I can really identify with Chuck Norris' character in Walker, Texas Ranger.

Played by action superstar Chuck Norris, Cordell Walker is a Dallas police officer who fights crime the only way he knows how: by beating up the bad guys.

With today's media feeding us all this garbage about how we're supposed to use non-violent methods in getting our point across (Extreme Makeover: Home Edition), I find it refreshing to see a man use a swift roundhouse to the face as a means of negotiation.

Walker doesn't take crap from anyone. Although his tacit demeanor may instill a feeling of pacifism Ghandi would admire, try hurting someone he cares about. You'll witness that surface meekness melt into pure, visceral carnage.

Often times when I find myself frustrated with various aspects of life, I like to think WWCNFWTRD: What would Chuck Norris from Walker, Texas Ranger do?

For example, a week ago a man decided he didn't want to wait in line to purchase his movie ticket.
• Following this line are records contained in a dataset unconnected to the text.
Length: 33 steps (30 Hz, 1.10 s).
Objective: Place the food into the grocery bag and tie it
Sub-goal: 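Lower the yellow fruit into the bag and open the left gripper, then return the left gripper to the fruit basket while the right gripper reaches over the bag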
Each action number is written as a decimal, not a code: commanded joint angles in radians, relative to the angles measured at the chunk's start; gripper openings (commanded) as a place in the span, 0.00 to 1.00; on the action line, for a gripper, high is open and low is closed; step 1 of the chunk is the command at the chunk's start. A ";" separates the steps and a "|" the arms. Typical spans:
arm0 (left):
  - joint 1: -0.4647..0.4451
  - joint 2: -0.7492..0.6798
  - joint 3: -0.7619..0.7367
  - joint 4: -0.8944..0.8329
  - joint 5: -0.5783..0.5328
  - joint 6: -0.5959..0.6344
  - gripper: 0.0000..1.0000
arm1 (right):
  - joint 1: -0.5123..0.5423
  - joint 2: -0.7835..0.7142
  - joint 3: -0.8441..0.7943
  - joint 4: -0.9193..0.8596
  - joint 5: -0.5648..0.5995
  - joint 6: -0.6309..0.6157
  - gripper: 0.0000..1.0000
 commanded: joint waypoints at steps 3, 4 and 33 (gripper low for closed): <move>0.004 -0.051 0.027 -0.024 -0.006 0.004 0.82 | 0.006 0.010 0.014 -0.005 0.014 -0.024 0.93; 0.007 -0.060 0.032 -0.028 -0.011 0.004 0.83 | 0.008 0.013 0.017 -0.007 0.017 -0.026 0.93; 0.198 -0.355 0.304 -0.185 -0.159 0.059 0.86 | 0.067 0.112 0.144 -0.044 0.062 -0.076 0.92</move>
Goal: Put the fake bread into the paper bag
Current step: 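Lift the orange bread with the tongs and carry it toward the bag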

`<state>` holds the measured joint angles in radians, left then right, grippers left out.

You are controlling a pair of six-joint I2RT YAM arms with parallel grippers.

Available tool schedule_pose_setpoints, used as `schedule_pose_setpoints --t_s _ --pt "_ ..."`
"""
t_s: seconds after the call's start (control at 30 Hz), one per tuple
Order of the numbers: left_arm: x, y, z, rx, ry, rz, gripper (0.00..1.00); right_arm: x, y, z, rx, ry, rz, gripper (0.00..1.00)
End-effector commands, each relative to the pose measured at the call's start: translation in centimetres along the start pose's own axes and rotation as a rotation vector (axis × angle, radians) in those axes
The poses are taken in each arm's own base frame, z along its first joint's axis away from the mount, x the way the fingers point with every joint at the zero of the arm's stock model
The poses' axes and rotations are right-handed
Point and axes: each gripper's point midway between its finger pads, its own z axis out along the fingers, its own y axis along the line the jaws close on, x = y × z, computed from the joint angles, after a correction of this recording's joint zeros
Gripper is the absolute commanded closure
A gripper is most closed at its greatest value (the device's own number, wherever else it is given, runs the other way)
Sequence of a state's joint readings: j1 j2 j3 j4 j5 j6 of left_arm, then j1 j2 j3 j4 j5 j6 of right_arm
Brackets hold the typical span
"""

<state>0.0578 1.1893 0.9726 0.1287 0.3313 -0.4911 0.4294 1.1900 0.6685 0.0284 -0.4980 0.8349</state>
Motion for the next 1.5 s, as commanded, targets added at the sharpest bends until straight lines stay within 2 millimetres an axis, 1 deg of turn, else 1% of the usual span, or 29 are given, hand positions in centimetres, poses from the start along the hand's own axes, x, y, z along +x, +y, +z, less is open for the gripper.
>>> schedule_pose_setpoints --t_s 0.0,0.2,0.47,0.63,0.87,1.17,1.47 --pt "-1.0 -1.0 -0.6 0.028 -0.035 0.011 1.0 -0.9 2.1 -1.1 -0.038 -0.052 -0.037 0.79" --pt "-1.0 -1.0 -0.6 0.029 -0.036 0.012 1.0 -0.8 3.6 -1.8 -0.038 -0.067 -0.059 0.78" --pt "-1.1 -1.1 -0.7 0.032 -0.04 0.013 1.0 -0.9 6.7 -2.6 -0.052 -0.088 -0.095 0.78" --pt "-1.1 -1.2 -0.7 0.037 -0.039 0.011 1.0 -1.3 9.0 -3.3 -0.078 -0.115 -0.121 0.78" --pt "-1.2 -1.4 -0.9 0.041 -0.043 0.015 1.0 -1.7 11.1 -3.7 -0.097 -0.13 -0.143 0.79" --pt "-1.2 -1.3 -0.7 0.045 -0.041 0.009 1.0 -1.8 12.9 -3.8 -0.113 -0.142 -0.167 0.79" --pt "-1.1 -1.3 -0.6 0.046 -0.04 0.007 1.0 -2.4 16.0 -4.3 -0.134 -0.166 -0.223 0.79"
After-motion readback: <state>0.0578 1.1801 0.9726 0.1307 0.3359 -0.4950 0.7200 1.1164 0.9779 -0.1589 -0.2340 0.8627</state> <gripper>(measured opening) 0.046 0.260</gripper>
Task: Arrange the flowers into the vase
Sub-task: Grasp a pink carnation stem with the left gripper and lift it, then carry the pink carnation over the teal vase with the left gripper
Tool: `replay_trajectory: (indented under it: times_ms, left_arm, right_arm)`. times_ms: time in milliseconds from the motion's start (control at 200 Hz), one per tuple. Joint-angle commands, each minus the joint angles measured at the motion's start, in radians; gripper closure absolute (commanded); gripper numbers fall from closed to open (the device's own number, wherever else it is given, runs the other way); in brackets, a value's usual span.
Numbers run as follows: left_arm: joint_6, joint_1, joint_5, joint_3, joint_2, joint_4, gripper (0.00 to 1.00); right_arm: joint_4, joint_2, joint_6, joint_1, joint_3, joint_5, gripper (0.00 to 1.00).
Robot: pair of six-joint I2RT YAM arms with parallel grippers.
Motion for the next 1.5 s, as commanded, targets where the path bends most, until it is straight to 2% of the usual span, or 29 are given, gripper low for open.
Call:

After I politely told him to wait his turn (like Walker would do), he rudely instructed me to shove my "suggestions" up my "pooper." I had no choice but to break his clavicle with my steel-tipped boots.

Although I was immediately fired from my job as a high school English teacher after making bail, I still feel as though Chuck, or Charles as I've been calling him lately, would have approved.

Walker's no stranger to the ladies either. The second a woman sees Walker, they know he means business. The piercing blue eyes, the confident gait and the epic beard all radiate a blistering sense of rogue confidence that just oozes sex appeal. Plus, all women want a man who can defend them with Muay Thai.

For instance, I went to a local bar the other night to shoot some pool and maybe practice the ol' two step. After about 12 beers, I noticed a young woman crying. I naturally assumed that the man next to her had made rude advances towards her, so I broke a pool cue over his head and strangled him with the triangle until the police tazered me in the groin.

It wasn't until two days later, after I awoke in a pool what appeared to be my cell mate's urine, that I found out that the tears had been from adjusting her contacts. Still, I feel as though Chuck would have respected my noble intentions.

Finally, by fully embracing his Native American ancestry, Walker reveals that he is definitely not a man who is ashamed of his heritage. Although I tend to find the whole Indian portion of the show a bit boring, I decided that I should seek out my own roots. After discovering that my great-great-grandfather had been one of the chief organizers of the Trail of Tears under the Jackson administration, I realized that, like Cordell Walker, I too had a fascinating past worthy of recognition.

Though some may view my fascination with Chuck Norris from Walker, Texas Ranger as "behind the times," I refuse to acknowledge their opinions. Chuck Norris is a legend who will continue to spread throughout time and space. And if anyone disagrees with me I'll crack their sternum with the top of my head.